- **What is required**
Repeat the data exactly, please; no pictures belong in the copy.

- **Dataset content**
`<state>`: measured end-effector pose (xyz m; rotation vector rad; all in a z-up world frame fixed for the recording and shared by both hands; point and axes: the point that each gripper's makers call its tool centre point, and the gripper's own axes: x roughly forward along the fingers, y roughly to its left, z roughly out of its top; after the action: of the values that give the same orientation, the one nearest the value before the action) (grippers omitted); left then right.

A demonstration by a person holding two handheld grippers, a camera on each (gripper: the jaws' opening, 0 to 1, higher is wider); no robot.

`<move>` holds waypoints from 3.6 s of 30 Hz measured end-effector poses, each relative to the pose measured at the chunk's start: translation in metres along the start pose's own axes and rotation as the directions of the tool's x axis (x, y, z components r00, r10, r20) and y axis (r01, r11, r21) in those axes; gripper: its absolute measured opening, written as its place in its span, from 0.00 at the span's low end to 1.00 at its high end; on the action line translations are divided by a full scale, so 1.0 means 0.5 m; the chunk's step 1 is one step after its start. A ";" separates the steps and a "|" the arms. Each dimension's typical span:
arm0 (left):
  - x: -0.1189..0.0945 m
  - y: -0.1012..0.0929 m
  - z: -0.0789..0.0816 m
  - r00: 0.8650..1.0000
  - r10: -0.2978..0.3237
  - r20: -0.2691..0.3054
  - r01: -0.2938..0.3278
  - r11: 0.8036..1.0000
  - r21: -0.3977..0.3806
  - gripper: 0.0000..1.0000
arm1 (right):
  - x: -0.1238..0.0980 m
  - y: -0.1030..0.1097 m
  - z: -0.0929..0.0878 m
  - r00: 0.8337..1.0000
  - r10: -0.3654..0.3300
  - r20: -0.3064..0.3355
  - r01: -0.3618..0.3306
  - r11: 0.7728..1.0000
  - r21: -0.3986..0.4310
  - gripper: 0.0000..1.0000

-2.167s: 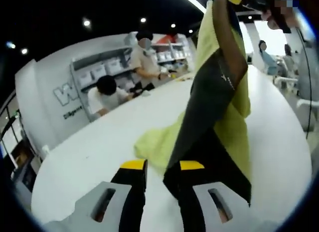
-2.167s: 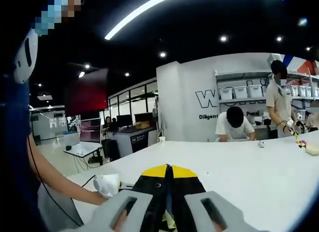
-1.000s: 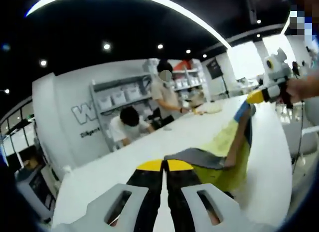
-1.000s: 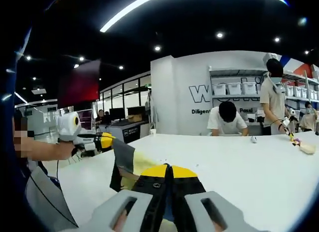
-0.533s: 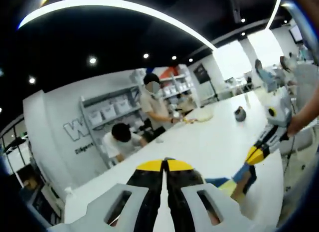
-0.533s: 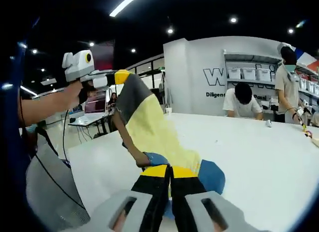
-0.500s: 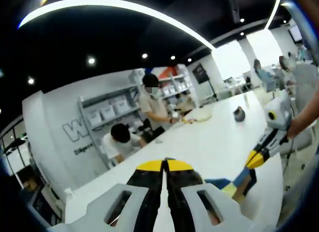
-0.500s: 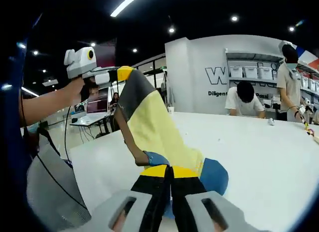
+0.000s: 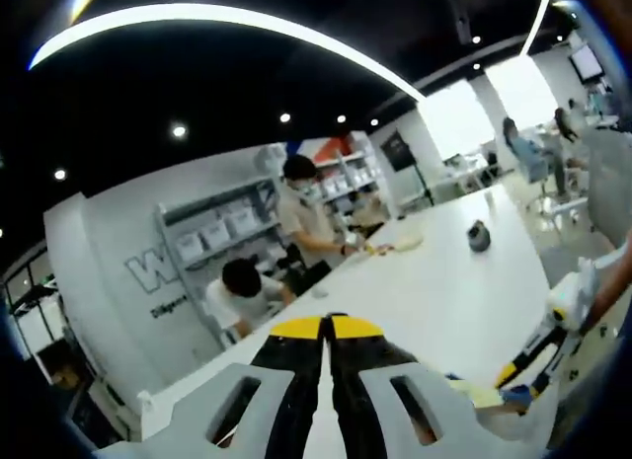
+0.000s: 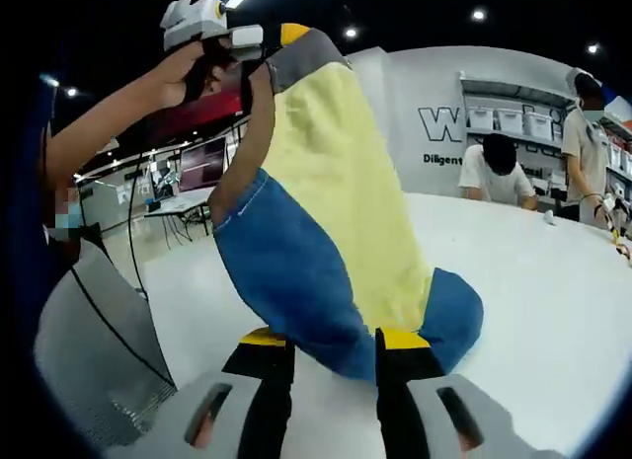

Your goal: Fold the garment on the visible template until the final outline fits inside the template.

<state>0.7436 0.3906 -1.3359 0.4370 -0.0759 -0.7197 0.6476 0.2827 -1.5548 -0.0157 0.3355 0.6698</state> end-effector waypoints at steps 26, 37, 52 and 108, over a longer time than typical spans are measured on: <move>-0.101 0.085 0.134 0.996 0.073 0.045 -0.074 0.997 0.028 0.02 | 0.081 0.030 0.040 1.000 -0.006 0.012 0.011 0.902 -0.431 0.01; -0.167 0.162 0.077 0.983 0.184 0.006 -0.184 0.983 -0.007 0.02 | 0.022 -0.072 0.182 0.972 -0.115 0.204 0.150 0.975 -0.166 0.00; -0.246 0.222 0.038 0.968 0.252 -0.008 -0.252 0.964 -0.086 0.02 | -0.077 -0.126 0.476 0.898 -0.013 0.440 -0.017 0.998 0.065 0.00; 0.058 0.222 -0.563 0.945 0.031 -0.325 -0.184 0.874 -0.450 0.04 | 0.375 -0.408 0.109 0.993 -0.084 -0.081 0.112 0.889 0.445 0.11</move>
<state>0.8951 0.5471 -1.5478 0.0650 0.3674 -0.5258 0.9260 0.2427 -1.5804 0.3891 0.5388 0.4786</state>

- **Task result**
`<state>`: measured end-effector pose (xyz m; rotation vector rad; all in a z-up world frame fixed for the recording and shared by both hands; point and axes: the point that each gripper's makers call its tool centre point, and the gripper's own axes: x roughly forward along the fingers, y roughly to its left, z roughly out of its top; after the action: of the values that give the same orientation, the one nearest the value before the action) (grippers omitted); left then right.

A demonstration by a person holding two handheld grippers, a camera on each (gripper: the jaws' opening, 0 to 1, higher is wider); no robot.

`<move>` holds waypoints from 3.6 s of 30 Hz measured end-effector poses, each relative to the pose measured at the chunk's start: translation in metres along the start pose's own axes and rotation as the directions of the tool's x axis (x, y, z components r00, r10, r20) and y axis (r01, r11, r21) in those axes; gripper: its absolute measured opening, written as its place in its span, from 0.00 at the span's low end to 1.00 at its high end; on the action line translations are divided by a full scale, so 1.0 means 0.5 m; the chunk's step 1 is one step after its start. A ";" separates the steps and a "|" the arms. Each dimension's typical span:
arm0 (left):
  - x: -0.1189..0.0945 m
  - y: -0.1012..0.0929 m
  - z: -0.0789..0.0816 m
  - r00: 0.8650..1.0000
  - r10: -0.2978..0.3237
  - r20: -0.2691..0.3054
  - r01: -0.2938..0.3278
  - r11: 0.8036..1.0000
  - r21: -0.3977..0.3806
  - gripper: 0.0000..1.0000
arm1 (right):
  - x: -0.1238..0.0980 m
  - y: -0.1030..0.1097 m
  - z: -0.0929..0.0878 m
  - r00: 0.8337..1.0000
  - r10: -0.3654..0.3300
  - r20: -0.3064..0.3355
  - r01: -0.3618..0.3306
  - r11: 0.7728..1.0000
  - r21: -0.3986..0.4310
  - gripper: 0.0000..1.0000

-2.167s: 
-2.167s: 
-1.000s: 
-1.000s: 
-0.533s: 
-0.533s: 
-0.500s: 
-0.500s: 
+0.000s: 
+0.000s: 

Your goal: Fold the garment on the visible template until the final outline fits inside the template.

<state>0.7436 0.3906 -1.3359 0.4370 -0.0759 -0.7197 0.6476 0.2827 -1.5548 -0.0157 0.3355 0.6698</state> end-effector waypoints at steps 26, 37, 52 and 108, over a longer time than typical spans are measured on: <move>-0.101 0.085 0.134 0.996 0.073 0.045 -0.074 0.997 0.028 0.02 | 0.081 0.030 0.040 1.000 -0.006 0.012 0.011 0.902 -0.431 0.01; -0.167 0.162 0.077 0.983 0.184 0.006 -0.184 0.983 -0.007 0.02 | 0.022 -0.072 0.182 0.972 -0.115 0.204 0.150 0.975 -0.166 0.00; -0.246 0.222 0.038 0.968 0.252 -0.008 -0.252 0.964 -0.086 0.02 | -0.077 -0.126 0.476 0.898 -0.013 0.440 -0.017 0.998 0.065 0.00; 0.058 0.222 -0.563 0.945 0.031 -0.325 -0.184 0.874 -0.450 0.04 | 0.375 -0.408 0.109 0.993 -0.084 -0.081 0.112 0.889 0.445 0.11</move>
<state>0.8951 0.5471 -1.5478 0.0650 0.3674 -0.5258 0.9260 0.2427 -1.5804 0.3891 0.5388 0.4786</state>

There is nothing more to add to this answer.